Bei einer Untersuchung der Gründe, warum das deutsche Finanzamt die Altersrenten von Zwangsarbeitern besteueren wolle, fand Alvin De Coninck heraus, dass Deutschland noch stets eine Altersrente für 2.500 belgische Nazikollaborateure bezahlt.

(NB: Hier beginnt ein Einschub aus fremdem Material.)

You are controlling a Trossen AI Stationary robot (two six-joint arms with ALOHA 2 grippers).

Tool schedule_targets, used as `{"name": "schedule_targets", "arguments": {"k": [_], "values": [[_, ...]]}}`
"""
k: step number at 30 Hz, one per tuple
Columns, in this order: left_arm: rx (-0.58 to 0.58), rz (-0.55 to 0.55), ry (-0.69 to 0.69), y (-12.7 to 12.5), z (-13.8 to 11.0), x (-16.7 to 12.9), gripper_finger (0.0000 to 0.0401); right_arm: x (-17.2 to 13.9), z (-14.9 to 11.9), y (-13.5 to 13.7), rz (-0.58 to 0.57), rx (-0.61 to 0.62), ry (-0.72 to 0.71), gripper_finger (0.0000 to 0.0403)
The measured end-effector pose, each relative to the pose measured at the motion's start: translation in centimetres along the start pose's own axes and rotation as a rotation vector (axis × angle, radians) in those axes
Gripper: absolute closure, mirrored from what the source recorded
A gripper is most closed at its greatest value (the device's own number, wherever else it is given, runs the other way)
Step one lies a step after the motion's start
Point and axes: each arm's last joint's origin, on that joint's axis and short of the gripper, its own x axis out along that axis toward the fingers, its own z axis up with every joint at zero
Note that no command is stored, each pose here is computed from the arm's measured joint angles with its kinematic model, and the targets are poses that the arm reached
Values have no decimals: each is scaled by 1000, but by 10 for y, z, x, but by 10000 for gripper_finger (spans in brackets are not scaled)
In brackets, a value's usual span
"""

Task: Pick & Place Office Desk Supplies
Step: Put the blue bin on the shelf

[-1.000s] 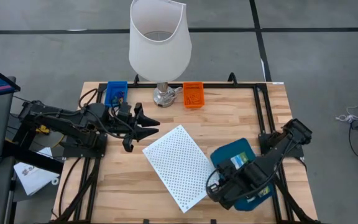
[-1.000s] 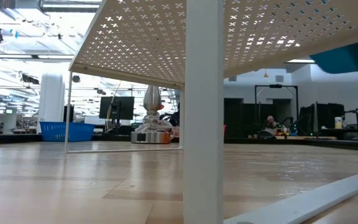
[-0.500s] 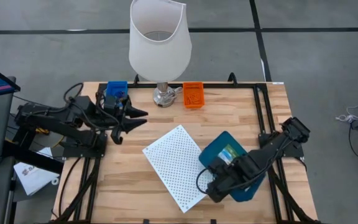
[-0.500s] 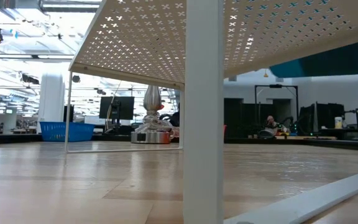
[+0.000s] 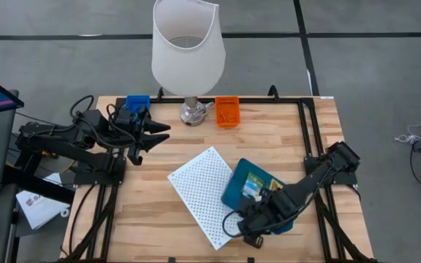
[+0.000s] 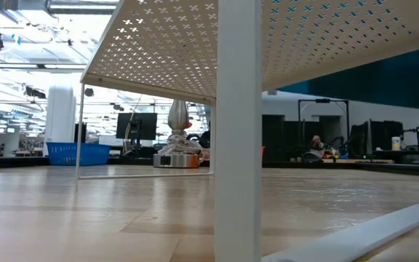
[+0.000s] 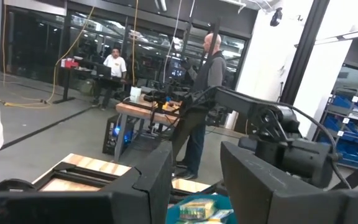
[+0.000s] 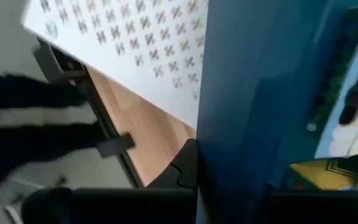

2010 verabschiedete die deutsche Regierung ein Gesetz, dass den Besteuerungssatz von Kriegsrenten auf 17 % anhob. Eine Maßnahme aus Einsparungsgründen mit retroaktiver Wirkung ab 2005, die nicht gegen die Zwangsarbeiter während des Zweiten Weltkrieges gerichtet sei, sondern gegen ihre Ausbeuter.

 

Militärs des Naziregimes erhalten eine Rente für ihre Dienstjahre während des Krieges, so Alvin De Coninck in der Zeitung "De Morgen":"was eigentlich normal ist, aber auch die Ausländer, die für die deutsche Armee im Einsatz waren, erhielten ebenfalls eine Pension."

Weil die Renten in Deutschland eine Angelegenheit des Bundes und die Steuern eine Angelegenheit der Länder ist, und beide Instanzen sich auf den Schutz des Privatlebens berufen, kann nicht festgestellt werden, wer eine Kriegsrente für seine Jahre als Zwangsarbeiter oder als Kollaborateur erhält.

Der Forscher schlussfolgerte, dass 13.500 belgische Zwangsarbeiter heute eine Altersrente von der deutschen Bundesregierung erhalten sowie ca. 2.500 Kollaborateure.